December 1972 Popular Electronics

December 1972 Popular Electronics Cover - RF CafeTable of Contents

Wax nostalgic about and learn from the history of early electronics. See articles from Popular Electronics, published October 1954 - April 1985. All copyrights are hereby acknowledged.

Here is a brief but informative introduction to the story behind French physicist Andre Marie Ampere's discovery of the eponymously named law that governs the relationships between current flow and a magnetic field. It appeared in a 1972 issue of Popular Electronics magazine. As most RF Cafe visitors know, both a steady state and time-varying current will generate a magnetic field, but only a time-varying magnetic field can generate a current flow. In less than a week after witnessing Hans Christian Ørsted's demonstration of a current-carrying wire influencing a compass needle, Ampere discovered the Right-Hand Rule of current flow direction based on the direction of the magnetic field.

Ampere's Law

Ampere's Law, December 1972 Popular Electronics - RF CafeBy David L. Heiserman

Ampere's Law states that a pair of conductors carrying electrical currents exert magnetic forces upon one another. Furthermore, the amount of that force depends upon the amount of current flowing in each conductor, and the distance and angle between them. Andre Marie Ampere, a French physicist and mathematician, announced this new law of nature on September 18, 1820. As if discovering such a law weren't enough, Ampere used it to lay the theoretical foundations for a whole new branch of electricity and physics called electro-dynamics - and he did it in just seven years.

Early Years

Looking back at Ampere's work from our present-day point of view, it appears that the man spent the first forty-five years of his life preparing for his seven years of discovery: Born into a moderately well-to-do and educated family, young Ampere had most of the advantages available to French children reared during the Great Revolution. Moreover, he was a child prodigy who learned geometry and calculus at the age of twelve by reading texts that were written in their original Latin.

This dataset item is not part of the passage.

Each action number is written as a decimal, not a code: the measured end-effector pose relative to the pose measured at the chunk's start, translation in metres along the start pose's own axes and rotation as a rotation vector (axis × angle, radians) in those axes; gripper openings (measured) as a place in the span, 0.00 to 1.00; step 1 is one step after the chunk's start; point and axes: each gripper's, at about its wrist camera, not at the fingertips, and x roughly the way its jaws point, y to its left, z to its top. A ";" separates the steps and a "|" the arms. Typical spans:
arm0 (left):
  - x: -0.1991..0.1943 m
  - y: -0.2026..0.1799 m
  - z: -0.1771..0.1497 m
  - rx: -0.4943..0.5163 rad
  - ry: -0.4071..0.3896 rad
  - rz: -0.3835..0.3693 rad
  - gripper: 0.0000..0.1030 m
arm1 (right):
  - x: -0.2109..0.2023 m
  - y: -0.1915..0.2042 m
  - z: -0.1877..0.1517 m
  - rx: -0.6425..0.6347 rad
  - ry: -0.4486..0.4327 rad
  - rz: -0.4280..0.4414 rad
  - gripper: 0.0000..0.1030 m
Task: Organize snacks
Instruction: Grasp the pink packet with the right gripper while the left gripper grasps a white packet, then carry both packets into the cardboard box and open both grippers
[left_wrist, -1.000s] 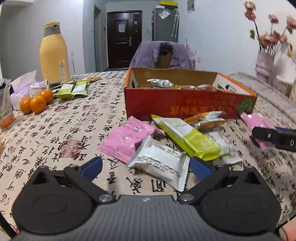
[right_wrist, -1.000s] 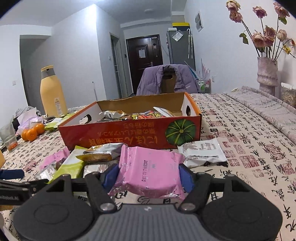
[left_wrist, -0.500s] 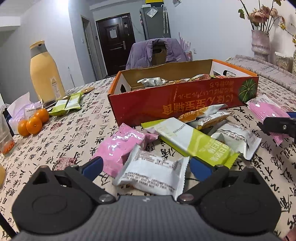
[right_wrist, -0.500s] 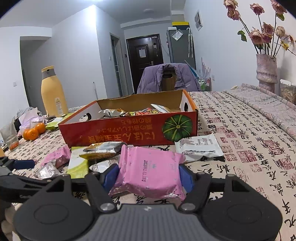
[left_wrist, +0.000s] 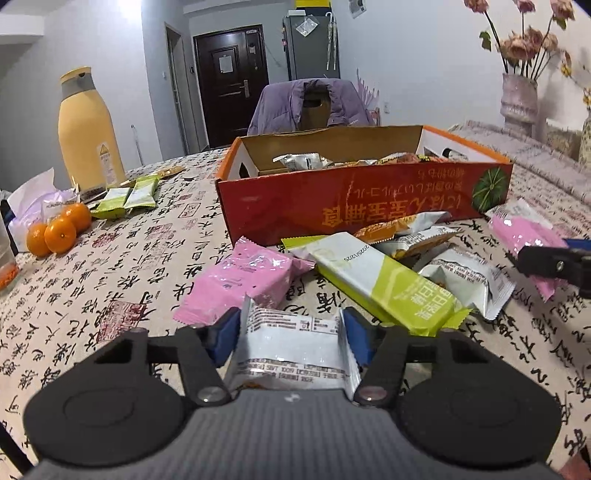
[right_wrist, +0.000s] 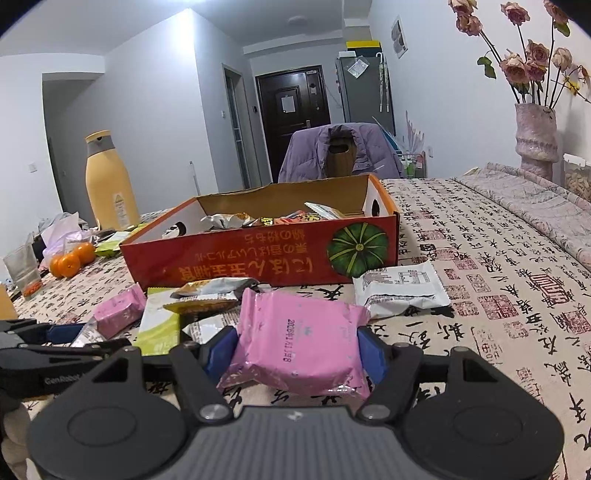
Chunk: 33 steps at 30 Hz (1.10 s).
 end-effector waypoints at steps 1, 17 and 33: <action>-0.002 0.001 0.000 -0.003 -0.003 0.000 0.53 | 0.000 0.000 0.000 0.000 0.001 0.001 0.67; -0.039 0.002 0.008 -0.022 -0.099 -0.013 0.51 | -0.005 0.002 0.002 -0.004 -0.011 0.008 0.67; -0.039 -0.002 0.061 -0.060 -0.224 -0.025 0.51 | -0.005 0.012 0.042 -0.099 -0.110 -0.002 0.67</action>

When Ampere was eighteen, his father was executed during the bloody "Reign of Terror" that swept France. The sights and sounds of the revolution, topped off by his father's violent death, shocked Ampere's mind. He spent the following six years of his life wandering aimlessly about the countryside, building sand castles by the sea and composing nonsense poetry.

At the end of that lost period of time, Ampere married and settled down to a more conventional style of living. His brilliant mind had returned, but the family money was gone. So, Ampere took his first job as a professor at the University of Bourgen-Bresses. Barely three years passed before his wife died, shocking Ampere's mind into a stupor for another year.

Napoleon had heard about the talents of this unfortunate young genius, and he offered Ampere a teaching position at a school in Paris. Discouraged with life, but anxious to return to his work, Ampere accepted the position and he remained there for the rest of his professional life.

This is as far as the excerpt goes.